Blog/ Crisis existencial

Dr. Sergi Rufi
TERAPEUTA · ESCRITOR · DIVULGADOR
12 min de lectura
Crisis existencial: Una vida con sentido nace del sentimiento
Cuando la vida se vuelve plana, amarga, aburrida, insípida, no siempre falta estímulo fuera. A veces nos hemos desconectado de lo que sentimos y estamos viviendo la vida de otros.
¿Por qué no encuentro sentido a mi vida?
Podemos tener planes, dinero, trabajo, pareja, y aun así no encontrarle el sentido a la vida. Porque el sentido no se halla fuera, en el mundo exterior-material, sino dentro, en el universo interior-emocional.
Sin embargo, nos han enseñado a buscar el sentido como si fuera una idea, una frase hecha o una fórmula. Algo que entender con la cabeza o agarrar con las manos. Pero el sentido no viene de pensar, ni siquiera de hacer. El sentido viene de sentir; ambas palabras comparten la misma raíz. Por eso, el sentido no se reflexiona demasiado ni se busca desesperadamente. El sentido aparece, se siente, se encuentra.
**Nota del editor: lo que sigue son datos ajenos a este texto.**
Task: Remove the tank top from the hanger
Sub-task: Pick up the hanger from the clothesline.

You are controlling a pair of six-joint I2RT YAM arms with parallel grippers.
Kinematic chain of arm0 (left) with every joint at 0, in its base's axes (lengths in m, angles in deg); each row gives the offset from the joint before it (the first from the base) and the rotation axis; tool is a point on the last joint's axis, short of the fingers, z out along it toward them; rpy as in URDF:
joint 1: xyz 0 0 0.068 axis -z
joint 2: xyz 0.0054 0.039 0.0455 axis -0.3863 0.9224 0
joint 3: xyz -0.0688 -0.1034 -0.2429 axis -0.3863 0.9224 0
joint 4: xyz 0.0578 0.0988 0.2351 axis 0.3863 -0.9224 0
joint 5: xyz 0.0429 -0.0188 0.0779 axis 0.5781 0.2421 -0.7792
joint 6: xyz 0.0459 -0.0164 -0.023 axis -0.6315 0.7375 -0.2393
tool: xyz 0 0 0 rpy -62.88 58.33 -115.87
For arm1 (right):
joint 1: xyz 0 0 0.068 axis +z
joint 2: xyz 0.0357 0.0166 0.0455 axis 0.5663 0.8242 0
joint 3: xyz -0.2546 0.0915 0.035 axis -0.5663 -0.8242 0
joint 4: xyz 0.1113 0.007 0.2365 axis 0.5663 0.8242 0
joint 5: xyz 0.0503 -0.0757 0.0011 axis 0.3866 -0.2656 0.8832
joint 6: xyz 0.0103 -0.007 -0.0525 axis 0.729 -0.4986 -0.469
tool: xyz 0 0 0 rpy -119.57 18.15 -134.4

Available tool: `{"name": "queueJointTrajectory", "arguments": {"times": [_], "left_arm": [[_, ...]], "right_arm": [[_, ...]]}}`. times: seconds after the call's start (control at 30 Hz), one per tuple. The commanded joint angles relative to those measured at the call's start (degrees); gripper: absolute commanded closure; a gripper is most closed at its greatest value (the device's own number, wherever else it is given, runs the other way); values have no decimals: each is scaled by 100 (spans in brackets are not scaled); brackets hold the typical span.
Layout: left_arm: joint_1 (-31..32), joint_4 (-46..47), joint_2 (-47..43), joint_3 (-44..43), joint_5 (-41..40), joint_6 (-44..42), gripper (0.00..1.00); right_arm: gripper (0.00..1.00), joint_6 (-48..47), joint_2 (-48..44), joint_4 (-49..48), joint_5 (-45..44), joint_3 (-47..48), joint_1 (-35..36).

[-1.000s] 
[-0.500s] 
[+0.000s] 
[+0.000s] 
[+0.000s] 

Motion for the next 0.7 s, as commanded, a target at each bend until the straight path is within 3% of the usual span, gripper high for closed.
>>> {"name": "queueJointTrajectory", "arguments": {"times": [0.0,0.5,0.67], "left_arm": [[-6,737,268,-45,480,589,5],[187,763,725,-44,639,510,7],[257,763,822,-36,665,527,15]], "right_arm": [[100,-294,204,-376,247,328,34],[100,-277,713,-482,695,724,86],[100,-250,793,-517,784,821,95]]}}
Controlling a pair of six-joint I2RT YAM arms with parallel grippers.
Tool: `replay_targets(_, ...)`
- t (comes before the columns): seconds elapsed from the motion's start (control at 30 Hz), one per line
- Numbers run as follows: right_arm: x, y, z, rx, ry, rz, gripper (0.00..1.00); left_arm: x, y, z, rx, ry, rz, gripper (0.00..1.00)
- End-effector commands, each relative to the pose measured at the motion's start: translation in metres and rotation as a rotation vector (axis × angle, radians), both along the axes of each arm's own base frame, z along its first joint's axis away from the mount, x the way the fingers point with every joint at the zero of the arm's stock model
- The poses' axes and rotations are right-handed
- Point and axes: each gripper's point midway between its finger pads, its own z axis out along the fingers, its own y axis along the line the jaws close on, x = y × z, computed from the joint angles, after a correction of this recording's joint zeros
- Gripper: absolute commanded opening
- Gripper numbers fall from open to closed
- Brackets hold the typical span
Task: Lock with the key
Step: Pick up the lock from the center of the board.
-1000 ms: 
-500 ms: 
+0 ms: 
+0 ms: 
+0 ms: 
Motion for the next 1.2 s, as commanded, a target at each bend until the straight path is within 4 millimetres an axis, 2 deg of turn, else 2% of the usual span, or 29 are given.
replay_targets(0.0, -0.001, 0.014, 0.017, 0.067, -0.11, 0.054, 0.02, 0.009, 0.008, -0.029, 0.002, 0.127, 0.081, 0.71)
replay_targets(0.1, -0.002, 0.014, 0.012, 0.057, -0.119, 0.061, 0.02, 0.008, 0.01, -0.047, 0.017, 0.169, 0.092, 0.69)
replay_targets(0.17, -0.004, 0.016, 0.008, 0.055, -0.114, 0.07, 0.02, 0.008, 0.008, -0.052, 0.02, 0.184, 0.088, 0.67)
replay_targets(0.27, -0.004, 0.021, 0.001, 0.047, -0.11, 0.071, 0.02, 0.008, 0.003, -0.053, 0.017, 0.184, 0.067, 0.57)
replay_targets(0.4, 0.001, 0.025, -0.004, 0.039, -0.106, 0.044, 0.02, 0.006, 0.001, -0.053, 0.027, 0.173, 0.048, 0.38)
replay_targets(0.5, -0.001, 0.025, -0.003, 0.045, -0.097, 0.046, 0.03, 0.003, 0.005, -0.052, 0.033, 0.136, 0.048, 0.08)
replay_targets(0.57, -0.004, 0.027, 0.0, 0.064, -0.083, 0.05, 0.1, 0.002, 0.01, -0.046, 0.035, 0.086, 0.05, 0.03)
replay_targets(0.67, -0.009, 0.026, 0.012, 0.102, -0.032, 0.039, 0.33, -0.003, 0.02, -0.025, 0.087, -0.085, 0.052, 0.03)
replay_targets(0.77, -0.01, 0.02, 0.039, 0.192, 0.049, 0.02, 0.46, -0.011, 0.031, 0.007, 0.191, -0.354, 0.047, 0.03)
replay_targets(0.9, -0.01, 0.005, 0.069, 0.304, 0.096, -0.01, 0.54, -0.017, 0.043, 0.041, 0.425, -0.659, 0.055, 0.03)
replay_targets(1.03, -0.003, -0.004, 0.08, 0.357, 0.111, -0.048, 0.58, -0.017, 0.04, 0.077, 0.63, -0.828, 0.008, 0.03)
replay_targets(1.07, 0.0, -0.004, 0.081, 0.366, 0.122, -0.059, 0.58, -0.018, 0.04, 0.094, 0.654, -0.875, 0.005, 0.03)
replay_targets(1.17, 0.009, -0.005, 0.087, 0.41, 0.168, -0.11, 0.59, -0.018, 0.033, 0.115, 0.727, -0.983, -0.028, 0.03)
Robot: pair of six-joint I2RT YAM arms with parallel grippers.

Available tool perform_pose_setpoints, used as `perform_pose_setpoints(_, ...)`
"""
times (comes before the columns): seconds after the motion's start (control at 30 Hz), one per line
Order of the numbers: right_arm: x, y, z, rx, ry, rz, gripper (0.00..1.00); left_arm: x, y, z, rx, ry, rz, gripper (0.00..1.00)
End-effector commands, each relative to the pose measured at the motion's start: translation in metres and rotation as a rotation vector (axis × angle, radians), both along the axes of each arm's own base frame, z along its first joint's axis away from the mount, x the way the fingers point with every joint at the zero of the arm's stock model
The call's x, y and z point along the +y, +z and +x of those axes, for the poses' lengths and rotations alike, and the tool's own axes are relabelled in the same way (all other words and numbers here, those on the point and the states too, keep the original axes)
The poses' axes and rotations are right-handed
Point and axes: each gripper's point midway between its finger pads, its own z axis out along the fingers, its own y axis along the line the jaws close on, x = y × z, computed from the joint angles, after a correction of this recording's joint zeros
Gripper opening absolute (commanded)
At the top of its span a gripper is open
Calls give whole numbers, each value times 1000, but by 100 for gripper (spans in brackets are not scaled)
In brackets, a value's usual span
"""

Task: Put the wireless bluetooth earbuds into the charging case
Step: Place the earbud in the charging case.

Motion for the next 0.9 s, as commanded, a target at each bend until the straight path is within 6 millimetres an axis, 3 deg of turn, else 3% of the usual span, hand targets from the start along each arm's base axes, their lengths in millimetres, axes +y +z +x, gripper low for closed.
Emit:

Vacío existencial: cuando lo de fuera no basta
Tampoco aparece de la nada. Se construye en movimiento conjunto con la vida. Probando, dejándonos sentir y volviendo a probar. En ese proceso, en ese vaivén, cada estímulo, cada vínculo y cada situación nos brinda nueva información.
Algo dentro se abre o se cierra, encaja o incomoda, inspira o desgasta. Y vamos comprendiendo lo que nos eleva o fricciona. Poco a poco dejamos de perseguir lo que no nos mueve ni nos pertenece, y vamos visualizando nuestro destino. Palabra que, precisamente, se compone de las mismas letras que sentido.
Pensamiento REAL™
El sentido viene de sentir.
Cómo encontrar mi propósito de vida: sentir antes que forzar una respuesta
Y entonces el sentido deja de ser una reflexión racional y se convierte en una experiencia directa, una respuesta somática. Una sensación interna, automática, íntima y no transferible. Algo que no se explica, se reconoce. Y que marca, sin forzar, tu dirección propia.
La tuya, y de nadie más.
¿Y si el sentido que buscas no estuviera fuera, sino en aprender a reconocer lo que se abre y lo que se cierra dentro de ti?
A veces no falta una respuesta, sino volver a escuchar lo que sientes para distinguir qué te pertenece y qué dirección es realmente tuya.